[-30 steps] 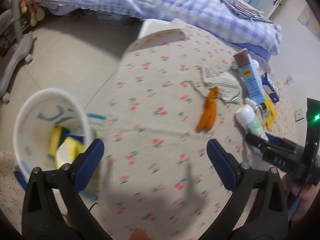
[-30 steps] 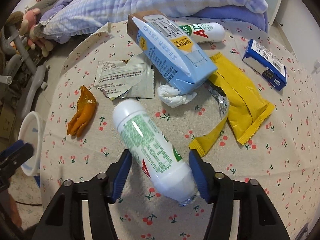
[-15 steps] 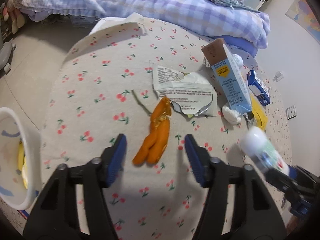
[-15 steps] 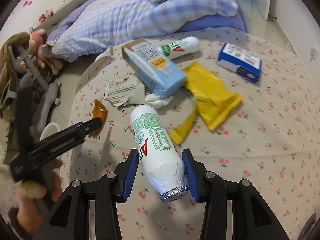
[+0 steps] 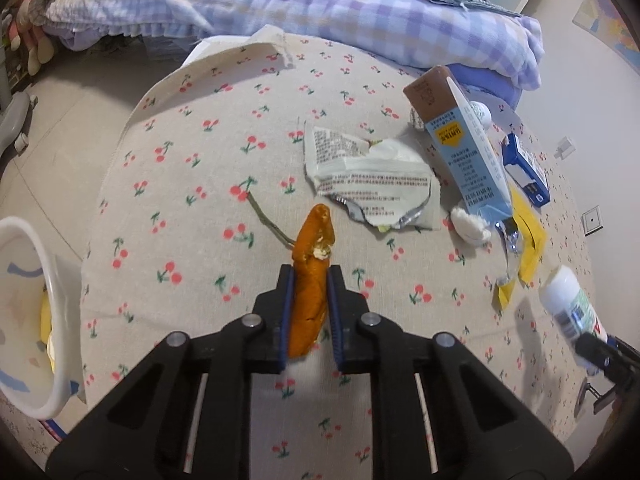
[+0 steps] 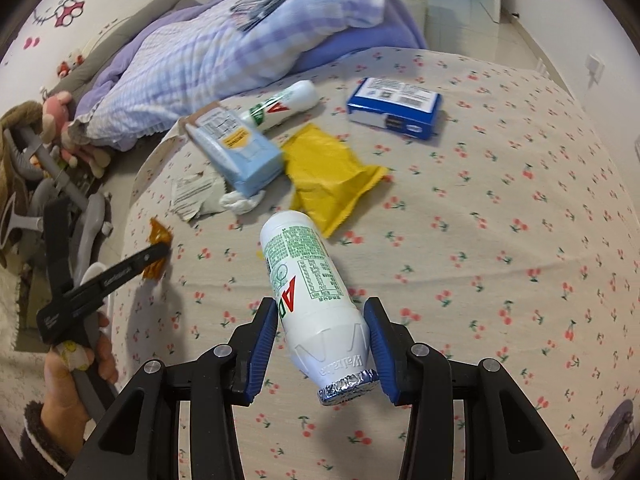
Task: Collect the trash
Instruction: 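Carry the orange peel in the left tool to the wastebasket and release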
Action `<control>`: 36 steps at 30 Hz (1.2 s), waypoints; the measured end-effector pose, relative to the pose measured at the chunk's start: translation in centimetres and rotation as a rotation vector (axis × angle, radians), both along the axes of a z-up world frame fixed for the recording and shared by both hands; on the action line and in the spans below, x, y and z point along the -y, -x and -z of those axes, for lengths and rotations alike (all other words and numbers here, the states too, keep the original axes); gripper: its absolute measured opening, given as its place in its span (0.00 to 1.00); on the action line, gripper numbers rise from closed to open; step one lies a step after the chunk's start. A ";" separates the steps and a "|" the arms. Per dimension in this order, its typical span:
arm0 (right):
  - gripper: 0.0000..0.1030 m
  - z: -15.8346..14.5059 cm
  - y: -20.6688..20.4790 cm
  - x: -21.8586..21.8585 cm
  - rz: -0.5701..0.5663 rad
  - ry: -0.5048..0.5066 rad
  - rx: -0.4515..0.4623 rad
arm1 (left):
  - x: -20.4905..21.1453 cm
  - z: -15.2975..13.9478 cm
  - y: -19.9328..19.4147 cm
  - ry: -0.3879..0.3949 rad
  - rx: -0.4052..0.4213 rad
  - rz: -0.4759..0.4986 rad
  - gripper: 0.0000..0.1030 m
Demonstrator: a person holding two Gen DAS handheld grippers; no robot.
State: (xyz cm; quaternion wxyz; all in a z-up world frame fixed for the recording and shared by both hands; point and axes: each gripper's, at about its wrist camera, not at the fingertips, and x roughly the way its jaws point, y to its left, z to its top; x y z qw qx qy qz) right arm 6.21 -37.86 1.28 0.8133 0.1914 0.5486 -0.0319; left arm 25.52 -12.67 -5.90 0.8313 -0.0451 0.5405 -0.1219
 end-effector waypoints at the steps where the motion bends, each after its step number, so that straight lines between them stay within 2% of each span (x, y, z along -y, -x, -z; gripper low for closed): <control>1: 0.44 -0.1 0.1 0.3 0.008 -0.002 0.002 | -0.2 0.0 0.2 0.004 -0.010 -0.004 0.17; 11: 0.44 -1.3 0.4 0.0 0.019 -0.023 0.032 | -3.7 -1.1 2.7 0.041 -0.068 -0.053 0.16; 23: 0.44 -2.0 -0.4 -4.1 -0.039 -0.059 0.045 | -9.3 -3.9 6.4 0.065 -0.014 -0.076 0.16; 36: 0.44 -2.1 -2.6 -11.0 -0.134 -0.082 0.047 | -18.2 -4.2 8.9 0.079 0.005 -0.225 0.16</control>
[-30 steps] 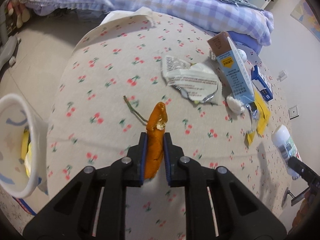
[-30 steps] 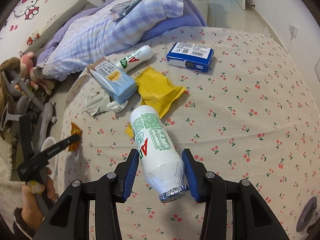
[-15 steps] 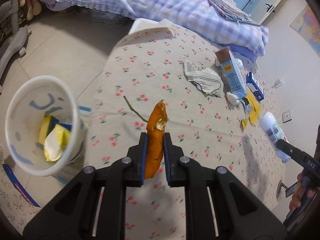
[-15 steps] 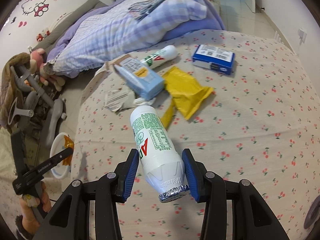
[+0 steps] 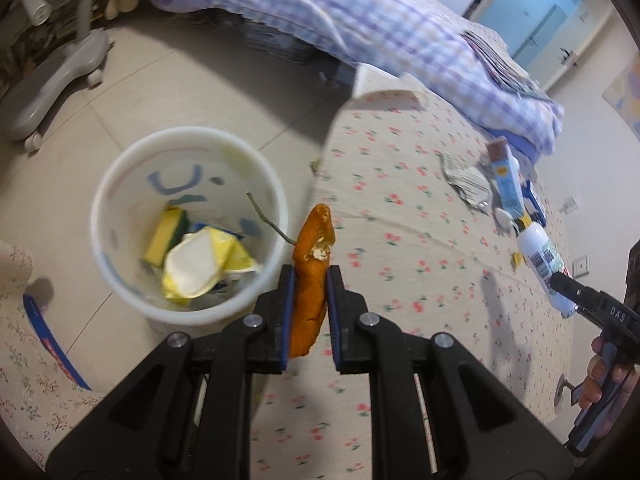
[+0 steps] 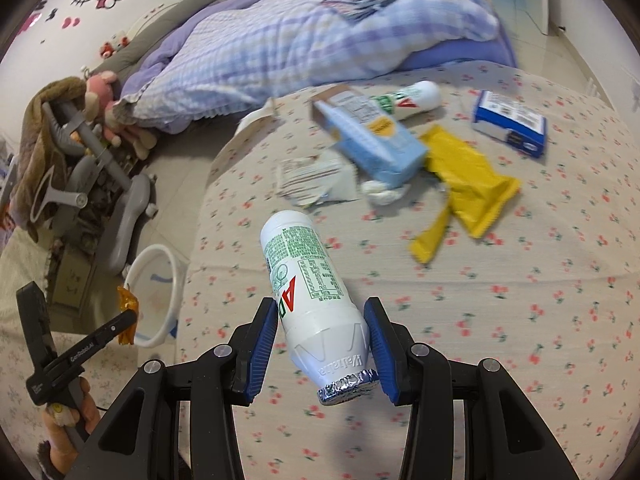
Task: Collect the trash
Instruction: 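Carry the orange peel in the left tool to the wastebasket and release, then drop the white bottle from the right tool into the wastebasket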
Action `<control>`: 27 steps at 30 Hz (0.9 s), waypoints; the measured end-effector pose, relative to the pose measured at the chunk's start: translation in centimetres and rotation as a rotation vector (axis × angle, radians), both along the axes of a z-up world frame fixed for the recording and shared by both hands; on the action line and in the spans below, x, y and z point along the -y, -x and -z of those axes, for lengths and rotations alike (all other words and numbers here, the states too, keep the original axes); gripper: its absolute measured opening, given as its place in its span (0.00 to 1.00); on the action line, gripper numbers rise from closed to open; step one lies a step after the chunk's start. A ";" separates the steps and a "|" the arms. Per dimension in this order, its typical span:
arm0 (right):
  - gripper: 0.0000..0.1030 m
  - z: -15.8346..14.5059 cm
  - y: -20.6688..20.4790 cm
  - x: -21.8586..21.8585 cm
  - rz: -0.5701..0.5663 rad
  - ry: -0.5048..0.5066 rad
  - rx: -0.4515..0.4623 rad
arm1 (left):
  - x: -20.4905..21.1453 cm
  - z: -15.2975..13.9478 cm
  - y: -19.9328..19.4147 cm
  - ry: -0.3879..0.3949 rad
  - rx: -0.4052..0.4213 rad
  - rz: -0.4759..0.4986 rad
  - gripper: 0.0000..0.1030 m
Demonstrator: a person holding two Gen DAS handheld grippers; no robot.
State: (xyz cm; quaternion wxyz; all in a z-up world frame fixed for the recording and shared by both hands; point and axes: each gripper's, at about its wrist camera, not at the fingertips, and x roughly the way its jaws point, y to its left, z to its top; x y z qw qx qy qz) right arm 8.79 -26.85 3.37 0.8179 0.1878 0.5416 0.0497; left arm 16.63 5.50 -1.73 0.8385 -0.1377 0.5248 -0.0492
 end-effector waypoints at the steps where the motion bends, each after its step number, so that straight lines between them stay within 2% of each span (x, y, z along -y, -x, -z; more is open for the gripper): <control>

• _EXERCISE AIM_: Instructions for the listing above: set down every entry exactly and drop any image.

• _TASK RESULT_:
[-30 steps] 
[-30 steps] 
[-15 steps] 
[-15 steps] 
[+0 steps] 
[+0 steps] 
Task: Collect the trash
Instruction: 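Carry the orange peel in the left tool to the wastebasket and release
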Action `<control>`: 36 steps at 30 Hz (1.2 s), waypoints; the measured end-effector pose, relative to the pose measured at the chunk's start: translation in centimetres and rotation as a rotation vector (axis × angle, radians), both along the axes of a z-up world frame fixed for the recording and shared by both hands; on the action line and in the spans below, x, y and z point along the -y, -x and -z of those axes, for lengths and rotations alike (all other words and numbers here, the states too, keep the original axes); gripper: its absolute measured opening, given as its place in its span (0.00 to 1.00); on the action line, gripper numbers rise from closed to open; step one lies a step after the chunk's start. A ";" separates the steps and a "|" the arms. Per dimension in this order, its typical span:
arm0 (right):
  - gripper: 0.0000..0.1030 m
  - z: -15.8346..14.5059 cm
  - y: -20.6688..20.4790 cm
  - x: -21.8586..21.8585 cm
  - rz: -0.5701..0.5663 rad
  - ry: -0.5048..0.5066 rad
  - rx: -0.4515..0.4623 rad
arm1 (left):
  - x: -20.4905..21.1453 cm
  - z: -15.2975..13.9478 cm
  - y: -19.9328..19.4147 cm
  - ry: -0.3879..0.3949 rad
  - rx: -0.4052..0.4213 rad
  - rz: -0.4759..0.4986 rad
  - gripper: 0.0000..0.1030 m
Demonstrator: a person holding two Gen DAS handheld grippers; no robot.
State: (xyz cm; quaternion wxyz; all in a z-up world frame fixed for the recording and shared by both hands; point and axes: each gripper's, at about its wrist camera, not at the fingertips, and x roughly the way its jaws point, y to its left, z to its top; x y z qw qx qy qz) right arm 6.21 -37.86 1.28 0.8133 0.1914 0.5486 -0.0319; left arm 25.52 -12.67 -5.90 0.8313 -0.0451 0.5405 -0.1219
 end-effector waypoints at the steps where the motion bends, each after its step number, so that straight lines between them stay within 2% of each span (x, y, z along -y, -x, -z; gripper low for closed): <control>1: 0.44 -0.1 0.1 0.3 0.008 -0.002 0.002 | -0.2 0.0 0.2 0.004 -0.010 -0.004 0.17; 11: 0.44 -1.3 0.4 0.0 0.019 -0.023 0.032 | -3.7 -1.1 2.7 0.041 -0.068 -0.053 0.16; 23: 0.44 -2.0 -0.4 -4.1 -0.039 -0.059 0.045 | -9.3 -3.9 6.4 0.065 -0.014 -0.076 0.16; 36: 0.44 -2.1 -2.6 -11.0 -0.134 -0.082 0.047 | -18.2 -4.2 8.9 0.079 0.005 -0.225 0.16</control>
[-30 steps] 
[-30 steps] 
[-15 steps] 
[-15 steps] 
[+0 steps] 
[+0 steps] 
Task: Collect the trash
Instruction: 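Carry the orange peel in the left tool to the wastebasket and release, then drop the white bottle from the right tool into the wastebasket
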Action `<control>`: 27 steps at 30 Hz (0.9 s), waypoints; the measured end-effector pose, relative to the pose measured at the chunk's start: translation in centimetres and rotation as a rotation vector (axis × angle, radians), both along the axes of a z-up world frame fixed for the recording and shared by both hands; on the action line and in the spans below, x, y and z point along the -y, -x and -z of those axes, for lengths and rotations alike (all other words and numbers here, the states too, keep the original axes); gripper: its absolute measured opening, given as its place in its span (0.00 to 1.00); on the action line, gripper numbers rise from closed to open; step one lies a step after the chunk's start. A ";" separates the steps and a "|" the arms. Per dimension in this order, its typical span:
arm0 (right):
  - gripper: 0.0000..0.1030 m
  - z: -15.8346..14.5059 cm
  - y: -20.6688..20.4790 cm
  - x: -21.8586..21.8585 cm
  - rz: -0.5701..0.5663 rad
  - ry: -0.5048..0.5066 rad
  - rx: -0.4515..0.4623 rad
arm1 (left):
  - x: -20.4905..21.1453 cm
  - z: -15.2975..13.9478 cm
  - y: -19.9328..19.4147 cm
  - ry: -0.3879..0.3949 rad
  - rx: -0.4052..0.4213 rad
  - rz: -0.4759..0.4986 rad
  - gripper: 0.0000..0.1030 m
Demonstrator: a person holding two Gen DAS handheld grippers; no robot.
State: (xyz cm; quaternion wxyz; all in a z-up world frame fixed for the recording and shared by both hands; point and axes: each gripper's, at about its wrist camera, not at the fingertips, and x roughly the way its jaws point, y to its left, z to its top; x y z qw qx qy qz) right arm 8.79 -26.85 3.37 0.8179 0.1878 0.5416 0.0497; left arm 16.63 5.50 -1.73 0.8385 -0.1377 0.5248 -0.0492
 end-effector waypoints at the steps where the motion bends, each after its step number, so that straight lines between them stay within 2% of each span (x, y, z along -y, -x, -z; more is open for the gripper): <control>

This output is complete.